Executors in Java concurrency package are the best way for executing tasks in a bounded way, and it is advised not to use Thread class directly. Bounded thread control means to have a control on the maximum number of threads rather than creating a new thread every time. When there are more runnable threads than available processors, some threads will have to sit idle as a procressor can execute only one thread at any given time. The Executor interface decouples task submission from the mechanics of how each task will be run (e.g. details of thread use, scheduling etc). 

The Executor interface has one method:

void execute(Runnable command)

This method executes the given task in a new thread, in a pooled thread, or in the calling thread,itself depending on the Executor implementation. Executor is based on the producer consumer pattern, where activities that submit tasks are the producers and the threads that execute tasks are the consumers.

 

Example – ExecutorDemo.java

import java.util.Date;

import java.util.concurrent.Executor;

import java.util.concurrent.Executors;

 

public class ExecutorDemo {

 

  public void execDemo(int nThreads) {

    final Executor exec = Executors.newFixedThreadPool(nThreads);

    for (int i = 0; i < 5; i++) {

      Runnable task = new Runnable() {

        @Override

        public void run() {

          try {

            System.out.println("Started " + 

              Thread.currentThread() + " at " +

                 new Date());

 

            Thread.sleep(5000);

 

            System.out.println("Exiting " + 

              Thread.currentThread() + " at " + 

                new Date());

 

          } catch (InterruptedException e) {

            e.printStackTrace();

          }

        }

      };

      exec.execute(task);

    }

  }

 

  public static void main(String[] args) {

    ExecutorDemo eD = new ExecutorDemo();

    eD.execDemo(2);

  }

}

 

Output

Started Thread[pool-1-thread-1,5,main] at Tue Jul 09 09:55:10 IST 2013

Started Thread[pool-1-thread-2,5,main] at Tue Jul 09 09:55:10 IST 2013

Exiting Thread[pool-1-thread-2,5,main] at Tue Jul 09 09:55:16 IST 2013

Exiting Thread[pool-1-thread-1,5,main] at Tue Jul 09 09:55:16 IST 2013

Started Thread[pool-1-thread-2,5,main] at Tue Jul 09 09:55:16 IST 2013

Started Thread[pool-1-thread-1,5,main] at Tue Jul 09 09:55:16 IST 2013

Exiting Thread[pool-1-thread-2,5,main] at Tue Jul 09 09:55:21 IST 2013

Exiting Thread[pool-1-thread-1,5,main] at Tue Jul 09 09:55:21 IST 2013

Started Thread[pool-1-thread-2,5,main] at Tue Jul 09 09:55:21 IST 2013

Exiting Thread[pool-1-thread-2,5,main] at Tue Jul 09 09:55:26 IST 2013

 

Note

  • We have initially given the pool capacity as 2 and at any point at most 2 threads are only executed, and we won't need any semaphores.
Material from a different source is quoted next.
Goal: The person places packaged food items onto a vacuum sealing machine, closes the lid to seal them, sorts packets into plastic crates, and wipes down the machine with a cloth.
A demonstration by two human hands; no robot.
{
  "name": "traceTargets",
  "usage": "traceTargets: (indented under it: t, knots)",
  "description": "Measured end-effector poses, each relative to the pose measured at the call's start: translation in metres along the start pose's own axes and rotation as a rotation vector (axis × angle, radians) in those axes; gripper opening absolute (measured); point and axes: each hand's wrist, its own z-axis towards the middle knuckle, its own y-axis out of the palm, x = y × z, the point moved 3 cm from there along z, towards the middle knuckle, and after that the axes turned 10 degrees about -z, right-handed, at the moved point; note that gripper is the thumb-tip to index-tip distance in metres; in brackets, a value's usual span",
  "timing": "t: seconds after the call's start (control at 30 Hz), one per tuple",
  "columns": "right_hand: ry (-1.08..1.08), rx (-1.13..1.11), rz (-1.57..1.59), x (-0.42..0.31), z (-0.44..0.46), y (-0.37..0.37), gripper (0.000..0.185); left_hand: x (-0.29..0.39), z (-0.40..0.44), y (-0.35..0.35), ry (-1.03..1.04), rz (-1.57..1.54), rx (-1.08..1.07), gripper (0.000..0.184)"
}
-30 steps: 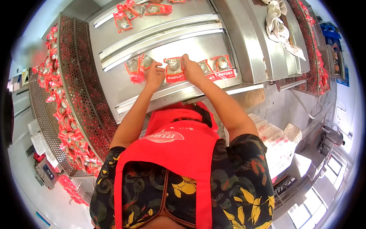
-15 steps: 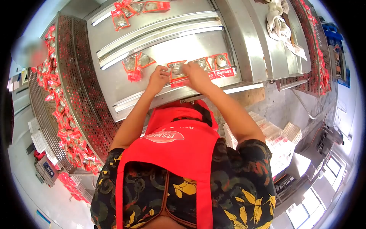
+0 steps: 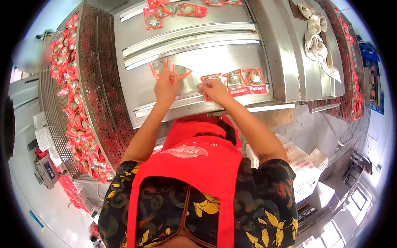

  • The Executors class contains factory and utility methods for Executor, ExecutorService, ScheduledExecutorService, ThreadFactory, and Callable.

  • The newFixedThreadPool(int nThreads) in the Executors class returns an ExecutorService which extends Executor. The newFixedThreadPool method creates a thread pool that reuses a fixed number of threads operating off a shared unbounded queue. At any point, at most nThreads threads will be active processing tasks. If additional tasks are submitted when all threads are active, they will wait in the queue until a thread is available. If any thread terminates due to a failure during execution prior to shutdown, a new one will take its place if needed to execute subsequent tasks. The threads in the pool will exist until it is explicitly shutdown.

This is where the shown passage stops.